[Entries taken from a collection]
• • • • •
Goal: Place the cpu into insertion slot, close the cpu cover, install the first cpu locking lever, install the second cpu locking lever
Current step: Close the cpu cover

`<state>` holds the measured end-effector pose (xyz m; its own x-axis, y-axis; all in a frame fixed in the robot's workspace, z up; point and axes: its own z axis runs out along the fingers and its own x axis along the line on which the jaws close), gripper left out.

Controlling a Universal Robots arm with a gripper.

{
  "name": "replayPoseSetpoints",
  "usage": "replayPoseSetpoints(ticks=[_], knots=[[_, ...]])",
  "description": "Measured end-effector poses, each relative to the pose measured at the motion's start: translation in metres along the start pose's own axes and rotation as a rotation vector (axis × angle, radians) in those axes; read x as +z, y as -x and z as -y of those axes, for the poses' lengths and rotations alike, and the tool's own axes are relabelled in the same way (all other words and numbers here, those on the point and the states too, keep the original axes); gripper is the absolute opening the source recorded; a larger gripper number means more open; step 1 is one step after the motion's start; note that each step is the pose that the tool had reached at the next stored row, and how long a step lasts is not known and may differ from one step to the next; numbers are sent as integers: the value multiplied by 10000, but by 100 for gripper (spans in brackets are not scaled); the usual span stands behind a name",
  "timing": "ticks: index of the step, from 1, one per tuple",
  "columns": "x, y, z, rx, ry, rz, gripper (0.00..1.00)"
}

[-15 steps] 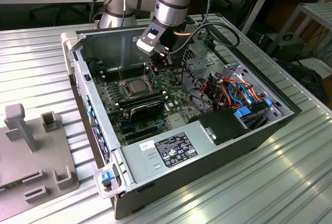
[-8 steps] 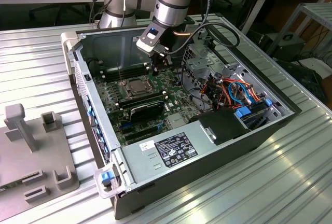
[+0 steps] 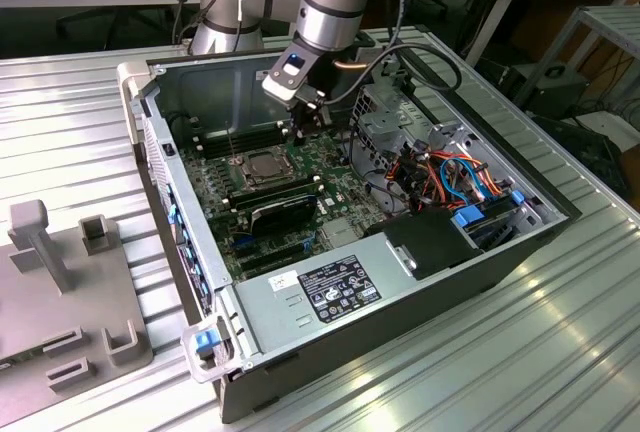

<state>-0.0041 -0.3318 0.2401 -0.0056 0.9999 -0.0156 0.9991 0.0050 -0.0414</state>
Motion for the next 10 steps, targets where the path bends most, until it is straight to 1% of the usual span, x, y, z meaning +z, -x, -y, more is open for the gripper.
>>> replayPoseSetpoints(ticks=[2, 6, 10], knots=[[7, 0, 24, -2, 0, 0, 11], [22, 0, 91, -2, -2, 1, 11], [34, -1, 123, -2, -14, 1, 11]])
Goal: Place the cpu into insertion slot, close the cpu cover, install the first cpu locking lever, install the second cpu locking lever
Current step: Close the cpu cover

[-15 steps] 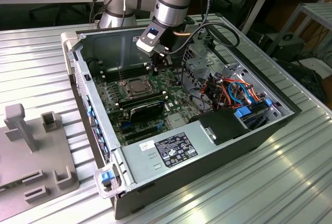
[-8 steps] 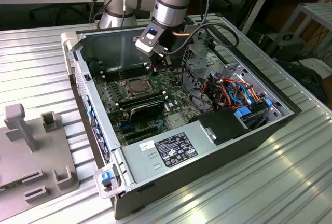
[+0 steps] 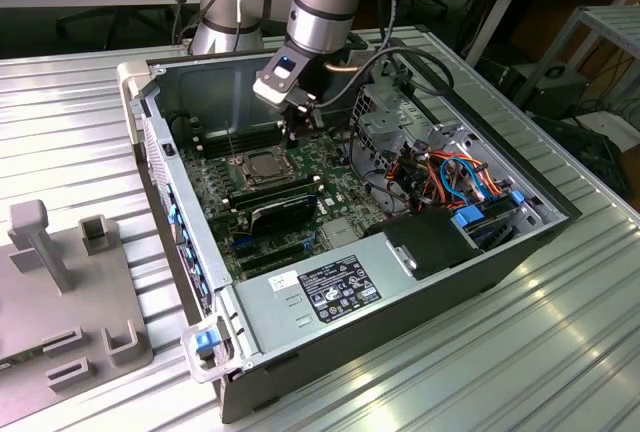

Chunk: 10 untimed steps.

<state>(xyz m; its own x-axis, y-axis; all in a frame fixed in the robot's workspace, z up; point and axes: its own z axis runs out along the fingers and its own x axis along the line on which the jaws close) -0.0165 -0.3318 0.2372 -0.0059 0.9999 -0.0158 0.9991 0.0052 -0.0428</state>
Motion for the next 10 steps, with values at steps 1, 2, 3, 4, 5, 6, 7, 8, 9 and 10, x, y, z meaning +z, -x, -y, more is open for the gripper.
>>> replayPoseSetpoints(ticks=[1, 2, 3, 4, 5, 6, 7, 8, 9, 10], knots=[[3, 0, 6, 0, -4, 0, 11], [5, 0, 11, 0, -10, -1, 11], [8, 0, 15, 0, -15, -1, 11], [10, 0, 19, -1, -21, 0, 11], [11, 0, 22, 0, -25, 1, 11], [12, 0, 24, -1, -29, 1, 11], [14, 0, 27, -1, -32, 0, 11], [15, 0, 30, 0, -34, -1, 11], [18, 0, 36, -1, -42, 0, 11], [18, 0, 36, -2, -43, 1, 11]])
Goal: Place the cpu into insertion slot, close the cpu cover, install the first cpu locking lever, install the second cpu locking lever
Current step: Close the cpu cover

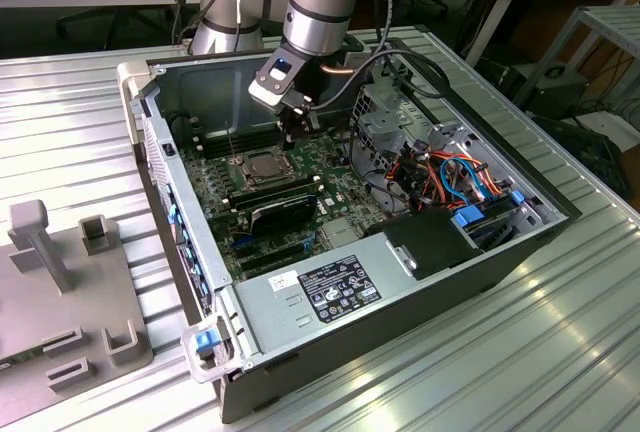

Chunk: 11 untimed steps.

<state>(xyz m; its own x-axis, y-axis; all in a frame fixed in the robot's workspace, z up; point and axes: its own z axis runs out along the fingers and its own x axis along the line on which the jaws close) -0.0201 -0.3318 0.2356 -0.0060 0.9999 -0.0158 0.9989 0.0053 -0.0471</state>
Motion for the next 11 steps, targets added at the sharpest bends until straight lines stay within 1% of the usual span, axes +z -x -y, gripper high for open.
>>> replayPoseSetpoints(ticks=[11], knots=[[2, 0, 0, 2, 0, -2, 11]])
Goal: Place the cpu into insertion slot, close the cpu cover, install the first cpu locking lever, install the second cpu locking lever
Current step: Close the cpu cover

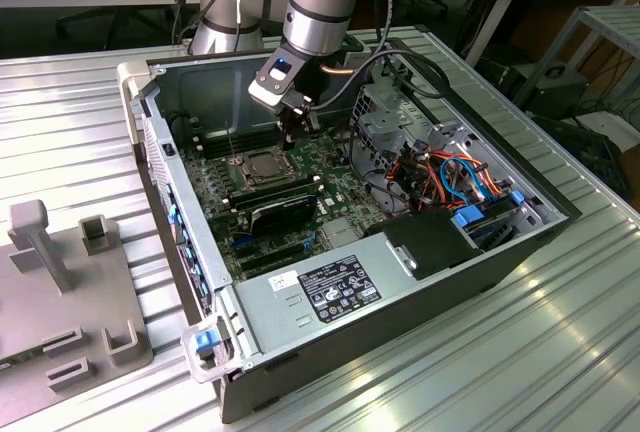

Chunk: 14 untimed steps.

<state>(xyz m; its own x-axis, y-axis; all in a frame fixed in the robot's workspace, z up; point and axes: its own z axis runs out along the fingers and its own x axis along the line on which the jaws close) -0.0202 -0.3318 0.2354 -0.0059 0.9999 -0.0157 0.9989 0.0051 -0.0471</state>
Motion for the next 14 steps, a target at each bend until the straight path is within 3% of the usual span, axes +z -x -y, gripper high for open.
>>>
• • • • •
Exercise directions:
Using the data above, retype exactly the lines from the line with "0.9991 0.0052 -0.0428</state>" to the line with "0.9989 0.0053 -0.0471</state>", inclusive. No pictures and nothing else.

Response area:
<state>(xyz m; its own x-axis, y-axis; all in a frame fixed in the robot's workspace, z up; point and axes: its own z axis runs out along the fingers and its own x axis along the line on which the jaws close) -0.0165 -0.3318 0.2372 -0.0059 0.9999 -0.0158 0.9991 0.0052 -0.0428</state>
Motion for the next 10 steps, with values at steps 1, 2, 3, 4, 5, 6, 7, 8, 9 and 10, x, y, z meaning +z, -x, -y, more is open for the gripper.
>>> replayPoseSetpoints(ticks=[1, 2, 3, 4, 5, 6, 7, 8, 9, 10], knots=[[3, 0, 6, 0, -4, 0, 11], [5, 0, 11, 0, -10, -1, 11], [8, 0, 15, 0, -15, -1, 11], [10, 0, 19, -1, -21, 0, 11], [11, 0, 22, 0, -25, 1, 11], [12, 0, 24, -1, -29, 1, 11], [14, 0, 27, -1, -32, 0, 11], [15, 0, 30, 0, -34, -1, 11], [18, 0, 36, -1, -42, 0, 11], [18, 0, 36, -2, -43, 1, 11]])
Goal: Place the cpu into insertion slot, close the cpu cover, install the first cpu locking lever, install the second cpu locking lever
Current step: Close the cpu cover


Chunk: 11 untimed steps.

<state>(xyz m; its own x-axis, y-axis; all in a frame fixed in the robot's workspace, z up; point and axes: its own z axis runs out along the fingers and its own x axis along the line on which the jaws close) -0.0201 -0.3318 0.2356 -0.0060 0.9999 -0.0158 0.9989 0.0053 -0.0471</state>

The exercise is complete as it stands.